Le plan particulier d’intervention, conçu et rédigé par les pouvoirs publics, constitue un volet du dispositif ORSEC départemental. Il est en interface avec les plans d’urgence établis par les industriels à l’origine des risques concernés.

Installations concernées[modifier | modifier le code]

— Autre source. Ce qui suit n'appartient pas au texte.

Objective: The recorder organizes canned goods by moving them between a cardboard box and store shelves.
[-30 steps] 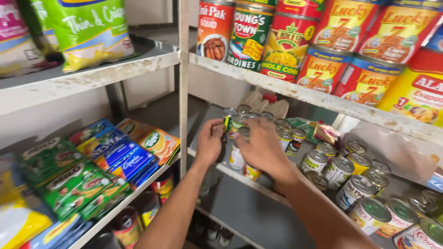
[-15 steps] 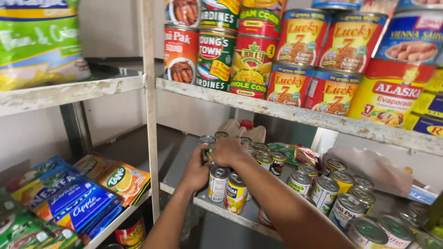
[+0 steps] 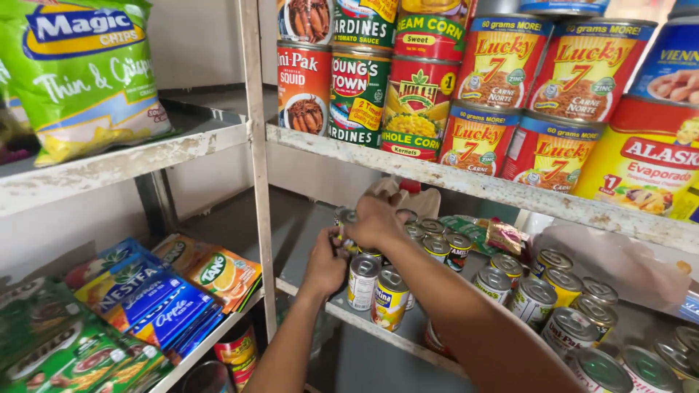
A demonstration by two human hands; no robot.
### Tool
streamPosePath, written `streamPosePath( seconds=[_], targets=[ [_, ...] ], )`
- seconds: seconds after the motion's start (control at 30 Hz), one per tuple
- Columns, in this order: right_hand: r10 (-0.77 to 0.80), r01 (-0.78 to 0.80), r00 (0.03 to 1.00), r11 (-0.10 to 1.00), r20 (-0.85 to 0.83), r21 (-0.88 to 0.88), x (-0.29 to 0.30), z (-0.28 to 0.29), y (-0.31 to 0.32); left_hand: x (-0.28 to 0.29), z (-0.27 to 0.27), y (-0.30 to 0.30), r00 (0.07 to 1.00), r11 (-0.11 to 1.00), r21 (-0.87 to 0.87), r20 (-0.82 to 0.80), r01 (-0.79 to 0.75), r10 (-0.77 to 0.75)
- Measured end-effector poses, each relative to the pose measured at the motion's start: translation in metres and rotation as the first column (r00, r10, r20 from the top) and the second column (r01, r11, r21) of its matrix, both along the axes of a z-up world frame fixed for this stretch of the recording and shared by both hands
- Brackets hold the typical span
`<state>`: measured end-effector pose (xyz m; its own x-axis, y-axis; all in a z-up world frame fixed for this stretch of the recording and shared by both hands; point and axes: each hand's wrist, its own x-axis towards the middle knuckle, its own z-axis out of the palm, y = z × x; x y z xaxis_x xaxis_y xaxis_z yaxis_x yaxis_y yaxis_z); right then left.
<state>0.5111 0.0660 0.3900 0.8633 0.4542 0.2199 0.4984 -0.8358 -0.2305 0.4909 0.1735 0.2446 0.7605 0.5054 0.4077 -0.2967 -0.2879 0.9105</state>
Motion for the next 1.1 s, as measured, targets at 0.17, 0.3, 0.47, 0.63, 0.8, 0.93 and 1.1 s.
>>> streamPosePath(
  seconds=[0.17, 0.3, 0.47, 0.63, 0.8, 0.93, 1.1],
  targets=[
    [0.210, -0.224, 0.975, 0.928, 0.079, 0.298, 0.014, 0.002, -0.012, -0.021, 0.014, -0.005, 0.970, 0.982, -0.116, 0.175, -0.151, 0.169],
    [0.526, -0.411, 0.850, 0.634, 0.024, 0.655, -0.004, 0.008, -0.025, -0.058, 0.029, -0.008, 0.957, 0.903, -0.422, 0.286, 0.083, 0.046],
    [0.822, -0.160, 0.553, 0.267, -0.138, 0.950, -0.059, 0.001, -0.043, -0.143, 0.055, -0.020, 0.828, 0.802, -0.377, 0.505, 0.463, -0.241],
    [0.962, 0.212, 0.218, 0.117, -0.163, 0.970, -0.133, 0.008, -0.064, -0.226, 0.079, -0.052, 0.847, 0.704, -0.507, 0.457, 0.498, -0.270],
    [0.980, 0.465, 0.060, 0.140, -0.189, 0.874, -0.177, -0.042, -0.077, -0.286, 0.058, -0.073, 0.935, 0.765, -0.546, 0.280, 0.341, -0.216],
    [0.976, 0.528, -0.093, 0.215, -0.197, 0.821, -0.204, -0.102, -0.074, -0.326, 0.010, -0.082, 0.971, 0.784, -0.576, 0.189, 0.231, -0.147],
    [0.942, 0.558, -0.136, 0.328, -0.306, 0.762, -0.234, -0.141, -0.069, -0.372, -0.004, -0.081, 0.980, 0.892, -0.450, -0.192, -0.047, -0.046]
  ],
)
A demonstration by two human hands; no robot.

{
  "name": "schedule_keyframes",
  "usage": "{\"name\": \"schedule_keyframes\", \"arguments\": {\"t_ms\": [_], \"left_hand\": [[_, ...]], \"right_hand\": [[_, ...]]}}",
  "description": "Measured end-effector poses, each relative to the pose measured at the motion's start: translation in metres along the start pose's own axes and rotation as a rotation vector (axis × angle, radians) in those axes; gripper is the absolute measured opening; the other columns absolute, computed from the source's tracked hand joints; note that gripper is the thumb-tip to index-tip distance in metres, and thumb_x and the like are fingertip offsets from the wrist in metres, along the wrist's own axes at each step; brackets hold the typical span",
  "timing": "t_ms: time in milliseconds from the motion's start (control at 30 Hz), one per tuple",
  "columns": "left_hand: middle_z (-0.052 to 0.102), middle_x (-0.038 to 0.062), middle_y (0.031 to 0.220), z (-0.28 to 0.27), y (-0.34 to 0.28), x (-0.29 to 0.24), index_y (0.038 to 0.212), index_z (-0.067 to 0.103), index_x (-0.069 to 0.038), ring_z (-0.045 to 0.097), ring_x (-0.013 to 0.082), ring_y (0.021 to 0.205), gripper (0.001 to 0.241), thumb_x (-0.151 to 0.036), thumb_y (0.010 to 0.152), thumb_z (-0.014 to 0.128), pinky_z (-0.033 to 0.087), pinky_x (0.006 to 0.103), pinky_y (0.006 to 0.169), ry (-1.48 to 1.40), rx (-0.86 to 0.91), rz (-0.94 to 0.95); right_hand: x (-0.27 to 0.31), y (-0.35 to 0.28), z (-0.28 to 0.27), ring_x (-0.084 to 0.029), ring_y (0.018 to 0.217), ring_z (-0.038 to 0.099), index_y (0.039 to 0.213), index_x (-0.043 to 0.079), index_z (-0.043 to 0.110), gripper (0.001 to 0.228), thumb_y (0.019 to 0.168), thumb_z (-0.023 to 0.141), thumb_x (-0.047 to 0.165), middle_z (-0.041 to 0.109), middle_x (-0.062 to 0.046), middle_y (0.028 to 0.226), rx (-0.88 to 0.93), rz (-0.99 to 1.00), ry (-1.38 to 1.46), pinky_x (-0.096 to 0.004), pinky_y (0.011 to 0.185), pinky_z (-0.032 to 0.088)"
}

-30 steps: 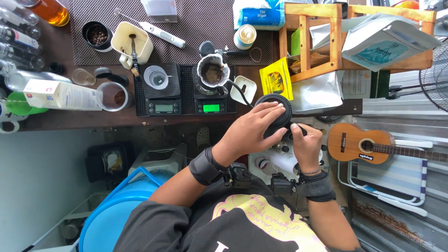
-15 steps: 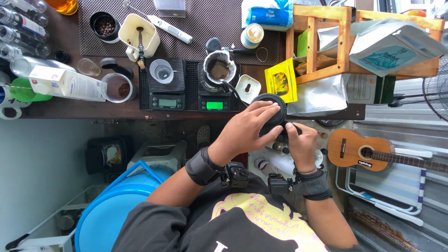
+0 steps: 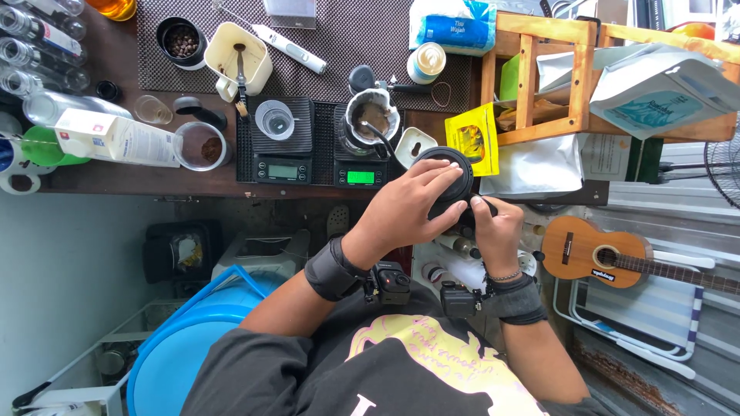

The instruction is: The person prepares coffee by operating a coffee machine, pouring hot water from a kettle into a filter, and grinding coffee beans. They handle a small container and a wooden tool while moving between the coffee station and a counter with a grinder.

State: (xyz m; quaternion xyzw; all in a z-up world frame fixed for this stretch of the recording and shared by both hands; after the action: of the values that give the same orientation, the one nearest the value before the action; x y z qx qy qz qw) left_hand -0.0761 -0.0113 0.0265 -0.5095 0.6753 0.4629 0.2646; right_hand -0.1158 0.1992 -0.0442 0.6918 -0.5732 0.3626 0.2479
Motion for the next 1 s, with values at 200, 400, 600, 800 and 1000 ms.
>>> {"name": "schedule_keyframes", "arguments": {"t_ms": [200, 400, 600, 800, 1000], "left_hand": [[0.070, 0.020, 0.125, -0.002, 0.006, 0.003, 0.128, 0.064, 0.005, 0.062, 0.0327, 0.128, 0.047, -0.029, 0.096, 0.070, 0.055, 0.0396, 0.104, 0.006, 0.000, 0.021], [0.070, 0.019, 0.124, -0.004, 0.013, 0.004, 0.128, 0.063, 0.005, 0.063, 0.0329, 0.128, 0.048, -0.029, 0.095, 0.070, 0.056, 0.0391, 0.101, -0.011, 0.007, 0.022], [0.070, 0.019, 0.123, -0.003, 0.019, 0.005, 0.128, 0.064, 0.004, 0.063, 0.0329, 0.127, 0.048, -0.030, 0.095, 0.070, 0.056, 0.0385, 0.099, -0.028, 0.021, 0.015], [0.070, 0.019, 0.124, 0.002, 0.021, 0.005, 0.127, 0.064, 0.004, 0.063, 0.0332, 0.128, 0.046, -0.030, 0.096, 0.070, 0.055, 0.0397, 0.104, -0.055, 0.019, 0.060], [0.070, 0.021, 0.123, 0.008, 0.021, 0.001, 0.126, 0.065, 0.003, 0.064, 0.0341, 0.126, 0.046, -0.031, 0.095, 0.070, 0.055, 0.0400, 0.103, -0.054, 0.042, 0.048]], "right_hand": [[0.021, 0.007, -0.001, -0.008, 0.063, 0.041, 0.085, -0.007, 0.058, 0.034, 0.100, 0.061, 0.024, 0.045, -0.003, 0.063, -0.032, -0.028, 0.022, -0.031, 0.058, 0.041], [0.014, 0.011, -0.002, -0.008, 0.065, 0.039, 0.084, -0.006, 0.057, 0.035, 0.099, 0.062, 0.024, 0.042, -0.001, 0.065, -0.045, 0.016, 0.050, -0.030, 0.057, 0.038], [0.018, 0.014, -0.005, -0.007, 0.065, 0.039, 0.085, -0.006, 0.057, 0.034, 0.100, 0.061, 0.024, 0.042, -0.001, 0.065, -0.066, -0.016, 0.035, -0.030, 0.058, 0.039], [0.009, 0.010, -0.009, -0.009, 0.066, 0.038, 0.083, -0.007, 0.054, 0.036, 0.101, 0.062, 0.024, 0.041, -0.003, 0.066, -0.083, 0.008, 0.028, -0.031, 0.058, 0.037], [0.011, 0.003, -0.015, -0.009, 0.066, 0.044, 0.086, -0.007, 0.060, 0.035, 0.101, 0.061, 0.024, 0.047, -0.004, 0.065, -0.116, -0.011, 0.008, -0.031, 0.061, 0.042]]}}
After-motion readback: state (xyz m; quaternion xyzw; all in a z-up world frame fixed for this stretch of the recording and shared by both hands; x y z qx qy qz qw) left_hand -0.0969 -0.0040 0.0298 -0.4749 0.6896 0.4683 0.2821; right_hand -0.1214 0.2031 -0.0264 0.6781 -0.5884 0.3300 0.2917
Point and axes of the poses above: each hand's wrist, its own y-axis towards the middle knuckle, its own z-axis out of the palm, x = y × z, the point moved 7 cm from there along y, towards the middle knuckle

Les installations pour lesquelles un plan particulier d’intervention doit être défini sont[1] :

  • les sites comportant au moins une installation nucléaire de base, qu’elle soit ou non secrète. Voir par exemple la liste des réacteurs nucléaires en France, l’usine de retraitement de la Hague, etc ;
  • les sites susceptibles de créer, par danger d’explosion ou d’émanation de produits nocifs, des risques très importants pour la santé ou la sécurité des populations voisines et pour l’environnement ; voir par exemple la liste des raffineries françaises ;
  • les stockages souterrains de gaz naturel, d’hydrocarbures liquides, liquéfiés ou gazeux, ou de produits chimiques à destination industrielle ; voir par exemple les stocks de pétrole et de gaz en France ;
  • les aménagements hydrauliques qui comportent à la fois un réservoir d’une capacité égale ou supérieure à quinze millions de mètres cubes et un barrage ou une digue d’une hauteur d’au moins vingt mètres au-dessus du point le plus bas du sol naturel, ainsi, sur dérogation du Préfet, que les ouvrages de dimensions inférieures mais présentant un risque spécifique ; voir la catégorie des barrages en France ;
  • les ouvrages d’infrastructure liée au transport des matières dangereuses ;
  • les établissements utilisant des micro-organismes hautement pathogènes dans le cadre d’une activité de recherche médicale ou pharmaceutique ;
  • les installations de gestion des déchets de l'industrie extractive de « catégorie A »[2] (c'est à dire posant des risques particuliers pour la santé et l'environnement à court ou à long terme en cas de "défaillance due à une perte d’intégrité structurelle ou à la mauvaise exploitation d’une installation de gestion de déchets" pouvant entraîner : a) un risque non négligeable de perte de vies humaines ; b) un grave danger pour la santé humaine ; c) un grave danger pour l’environnement ou pouvant présenter un risque majeur (tel que définies à l’annexe III de la directive 2006/21/ CE[3] et répondant aux critères précisés par la décision de la Commission du 20 avril 2009[4]).